Tin cans, whistles, locomotive suspension springs, porcelain bowls, ping pong balls, dry agave leaves, sponges, steel wires, branches, paper foils, plastic bags, silver papers, pink gloves, a piano, balloons, buckets, feathers, water, scraps, pebbles, flower pots, a guitar, metal tubes, tree seeds, pearls, bamboo sticks, logs, bones, stones, filters, … In their performances, Rie Nakajima and Pierre Berthet make frequent use of rather banal objects and objects they find around the exhibition space, which they then use in a minimalist way to sonically transform the space.
Rie Nakajima and Pierre Berthet have been creating various ways to vibrate things to make their acoustic shadows dance around: invisible volumes of air that reshape constantly, move in space, enter into the most secret places and inside ourselves. A way to get closer to the inherent spirits of things is to listen to them. Eventually encouraging them to produce sounds and resonate by various means: to hit, caress, shake, beat, scrape, scratch, claw, boil, clap, rattle, rock, throw, move, magnetize, clamp, cook, pinch, galvanize, motorize, bow, blow, pluck, heat up, let flow, freeze, drop, drip, connect, roll, mix, extend, sing, …
During this surprising performance, the artists will also connect with the shishi-odoshi created by Berthet, which can be listened to and viewed as a temporary installation throughout the entire festival.

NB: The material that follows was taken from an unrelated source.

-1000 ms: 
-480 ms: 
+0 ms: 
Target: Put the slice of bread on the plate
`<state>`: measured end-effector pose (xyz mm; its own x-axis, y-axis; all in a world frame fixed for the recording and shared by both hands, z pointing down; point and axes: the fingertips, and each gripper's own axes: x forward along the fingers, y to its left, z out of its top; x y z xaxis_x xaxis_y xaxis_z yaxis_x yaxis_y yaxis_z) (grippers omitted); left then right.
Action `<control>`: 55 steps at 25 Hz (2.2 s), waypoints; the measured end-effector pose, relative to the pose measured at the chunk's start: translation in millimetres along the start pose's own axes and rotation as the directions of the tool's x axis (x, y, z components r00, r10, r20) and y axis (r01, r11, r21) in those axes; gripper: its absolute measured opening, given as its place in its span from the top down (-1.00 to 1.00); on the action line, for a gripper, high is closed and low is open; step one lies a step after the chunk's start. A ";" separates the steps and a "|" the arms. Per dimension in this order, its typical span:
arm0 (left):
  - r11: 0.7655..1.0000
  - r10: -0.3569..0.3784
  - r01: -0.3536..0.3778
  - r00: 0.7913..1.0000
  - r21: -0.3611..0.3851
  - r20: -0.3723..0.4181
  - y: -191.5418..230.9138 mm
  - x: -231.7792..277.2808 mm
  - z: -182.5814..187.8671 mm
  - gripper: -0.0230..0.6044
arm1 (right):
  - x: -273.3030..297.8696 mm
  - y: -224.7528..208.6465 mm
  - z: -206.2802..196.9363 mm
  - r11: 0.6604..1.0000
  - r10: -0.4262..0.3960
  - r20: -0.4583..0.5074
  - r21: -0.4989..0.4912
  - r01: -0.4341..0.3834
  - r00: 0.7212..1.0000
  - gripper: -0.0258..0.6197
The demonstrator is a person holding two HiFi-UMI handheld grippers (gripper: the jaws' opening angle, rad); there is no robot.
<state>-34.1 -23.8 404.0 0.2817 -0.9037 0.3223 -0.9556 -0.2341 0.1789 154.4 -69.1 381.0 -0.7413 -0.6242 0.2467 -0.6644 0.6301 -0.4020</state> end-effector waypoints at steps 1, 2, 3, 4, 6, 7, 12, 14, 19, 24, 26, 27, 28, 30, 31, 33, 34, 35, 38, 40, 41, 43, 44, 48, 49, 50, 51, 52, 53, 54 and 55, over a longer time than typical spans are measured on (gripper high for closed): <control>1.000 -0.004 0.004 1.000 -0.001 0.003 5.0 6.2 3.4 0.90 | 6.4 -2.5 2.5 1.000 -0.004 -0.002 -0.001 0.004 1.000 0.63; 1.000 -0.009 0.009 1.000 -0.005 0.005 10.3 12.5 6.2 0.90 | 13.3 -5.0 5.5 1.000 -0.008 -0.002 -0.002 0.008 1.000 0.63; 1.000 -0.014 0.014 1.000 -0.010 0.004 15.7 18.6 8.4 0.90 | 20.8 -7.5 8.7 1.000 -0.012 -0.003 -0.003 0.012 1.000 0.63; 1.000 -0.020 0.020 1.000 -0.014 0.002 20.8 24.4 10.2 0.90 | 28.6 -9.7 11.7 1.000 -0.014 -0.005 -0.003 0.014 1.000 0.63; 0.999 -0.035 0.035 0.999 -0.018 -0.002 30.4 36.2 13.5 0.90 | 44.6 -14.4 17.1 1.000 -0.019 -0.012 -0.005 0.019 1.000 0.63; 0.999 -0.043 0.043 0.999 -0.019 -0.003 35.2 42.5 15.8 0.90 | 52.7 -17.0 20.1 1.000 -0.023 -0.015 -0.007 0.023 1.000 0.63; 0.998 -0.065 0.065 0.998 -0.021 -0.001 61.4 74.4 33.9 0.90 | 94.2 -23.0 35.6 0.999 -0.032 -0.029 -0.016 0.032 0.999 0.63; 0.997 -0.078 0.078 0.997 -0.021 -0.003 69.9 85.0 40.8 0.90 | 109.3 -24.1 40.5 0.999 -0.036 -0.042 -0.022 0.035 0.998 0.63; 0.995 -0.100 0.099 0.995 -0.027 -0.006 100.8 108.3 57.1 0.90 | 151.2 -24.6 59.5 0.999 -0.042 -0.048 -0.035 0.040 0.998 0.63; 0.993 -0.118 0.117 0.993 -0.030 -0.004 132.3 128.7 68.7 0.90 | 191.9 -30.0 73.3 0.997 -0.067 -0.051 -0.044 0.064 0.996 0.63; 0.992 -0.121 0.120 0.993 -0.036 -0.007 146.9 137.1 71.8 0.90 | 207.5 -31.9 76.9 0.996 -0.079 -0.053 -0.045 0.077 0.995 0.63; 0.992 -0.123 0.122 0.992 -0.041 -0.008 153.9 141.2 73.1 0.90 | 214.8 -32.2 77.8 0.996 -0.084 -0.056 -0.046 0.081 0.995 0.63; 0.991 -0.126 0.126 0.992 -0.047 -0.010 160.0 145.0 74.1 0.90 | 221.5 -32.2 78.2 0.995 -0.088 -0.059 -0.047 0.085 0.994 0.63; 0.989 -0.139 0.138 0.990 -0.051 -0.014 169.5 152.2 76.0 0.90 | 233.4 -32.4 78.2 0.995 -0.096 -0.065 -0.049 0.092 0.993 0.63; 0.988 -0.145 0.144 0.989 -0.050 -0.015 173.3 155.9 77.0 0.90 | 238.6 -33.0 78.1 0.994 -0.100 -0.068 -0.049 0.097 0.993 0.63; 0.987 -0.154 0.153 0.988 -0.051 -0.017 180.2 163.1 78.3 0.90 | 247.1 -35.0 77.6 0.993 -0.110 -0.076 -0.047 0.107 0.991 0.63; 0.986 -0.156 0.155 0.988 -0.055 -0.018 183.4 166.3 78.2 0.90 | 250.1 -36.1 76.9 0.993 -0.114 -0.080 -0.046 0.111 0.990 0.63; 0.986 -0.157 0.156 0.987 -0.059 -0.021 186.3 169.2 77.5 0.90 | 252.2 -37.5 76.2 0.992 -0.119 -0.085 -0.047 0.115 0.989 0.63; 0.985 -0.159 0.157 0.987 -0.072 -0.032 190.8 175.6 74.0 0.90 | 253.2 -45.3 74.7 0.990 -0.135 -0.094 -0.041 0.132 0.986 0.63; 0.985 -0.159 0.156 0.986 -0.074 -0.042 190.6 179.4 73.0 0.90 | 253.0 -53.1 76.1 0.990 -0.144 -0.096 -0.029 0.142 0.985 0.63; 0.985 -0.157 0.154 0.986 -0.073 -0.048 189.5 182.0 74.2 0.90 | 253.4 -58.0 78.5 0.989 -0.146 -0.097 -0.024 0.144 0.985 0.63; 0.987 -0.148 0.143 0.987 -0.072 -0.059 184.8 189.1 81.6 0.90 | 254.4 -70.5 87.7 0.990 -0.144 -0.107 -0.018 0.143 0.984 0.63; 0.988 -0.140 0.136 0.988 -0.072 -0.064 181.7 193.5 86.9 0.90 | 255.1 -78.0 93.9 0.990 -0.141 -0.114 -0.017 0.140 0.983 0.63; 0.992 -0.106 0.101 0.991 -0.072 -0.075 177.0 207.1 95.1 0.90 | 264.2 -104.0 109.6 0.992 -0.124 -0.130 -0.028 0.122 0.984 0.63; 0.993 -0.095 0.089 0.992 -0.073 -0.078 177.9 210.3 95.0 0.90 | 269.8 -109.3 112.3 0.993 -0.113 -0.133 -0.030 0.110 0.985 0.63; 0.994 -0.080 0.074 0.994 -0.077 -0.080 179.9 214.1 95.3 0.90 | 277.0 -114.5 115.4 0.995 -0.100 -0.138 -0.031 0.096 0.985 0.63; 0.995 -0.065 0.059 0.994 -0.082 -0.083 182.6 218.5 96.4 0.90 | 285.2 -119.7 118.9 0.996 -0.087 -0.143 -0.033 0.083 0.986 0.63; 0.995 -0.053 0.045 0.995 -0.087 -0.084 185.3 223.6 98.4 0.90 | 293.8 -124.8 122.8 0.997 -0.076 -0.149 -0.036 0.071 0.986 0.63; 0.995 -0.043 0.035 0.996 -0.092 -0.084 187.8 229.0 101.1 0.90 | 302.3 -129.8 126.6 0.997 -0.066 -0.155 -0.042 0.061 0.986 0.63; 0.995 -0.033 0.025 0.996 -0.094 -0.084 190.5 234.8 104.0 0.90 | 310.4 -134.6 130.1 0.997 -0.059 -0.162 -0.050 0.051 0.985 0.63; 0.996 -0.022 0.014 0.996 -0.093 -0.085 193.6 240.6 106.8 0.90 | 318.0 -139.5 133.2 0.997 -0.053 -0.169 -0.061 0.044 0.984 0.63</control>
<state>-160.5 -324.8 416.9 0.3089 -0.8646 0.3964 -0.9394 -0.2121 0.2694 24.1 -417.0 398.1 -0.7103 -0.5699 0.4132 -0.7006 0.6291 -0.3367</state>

Rie Nakajima is a Japanese artist making installations and performances that produce sound. Her works are most often composed in direct response to unique architectural spaces using a combination of kinetic devices and found objects. She has exhibited and performed widely both in the UK and overseas, and has produced Sculpture with David Toop since 2013. With Keiko Yamamoto she does the music project O YAMA O, which explores music that has no genre. She performs the collaborative project Dead Plants/Living Objects with Pierre Berthet.
Pierre Berthet is a Belgian sound artist, performer and musician. Berthet studied percussion at the Brussels Conservatory and spent a lot of time in a bell tower, learning the carillon and listening to the sounds. Slowly, he started to lengthen various objects and instruments with long steel wires connected to can resonators suspended in space, which was probably influenced by the works of people like Alvin Lucier, Terry Fox, and Paul Panhuysen. He also learned from playing for several years with Arnold Dreyblatt’s Orchestra of Excited Strings, and also through his duets with Frederic Le Junter. Since the 1990s, Berthet has exhibited indoor and outdoor sound and visual installations, which, adapted to the place where they are exhibited, also comprise materials for live performance. Around the year 2000, he started to explore various ways of making music with inverted vacuum cleaners. In 2010, he started to perform a piece by Tom Johnson for five sounding Galilean pendula. In 2012, he started to shake dead plants mechanically. Thanks to Rie Nakajima, he discovered the use of batteries so that the motors, free from cables, not only shake the plants but sometimes move them in the space (auto-mobiles). Since 2013 he performs occasionally with Rie under the name Dead Plants and Living Objects.
Pierre Berthet’s permanent sound installation Houses of Sound is since 2005 part of Het Klankenbos.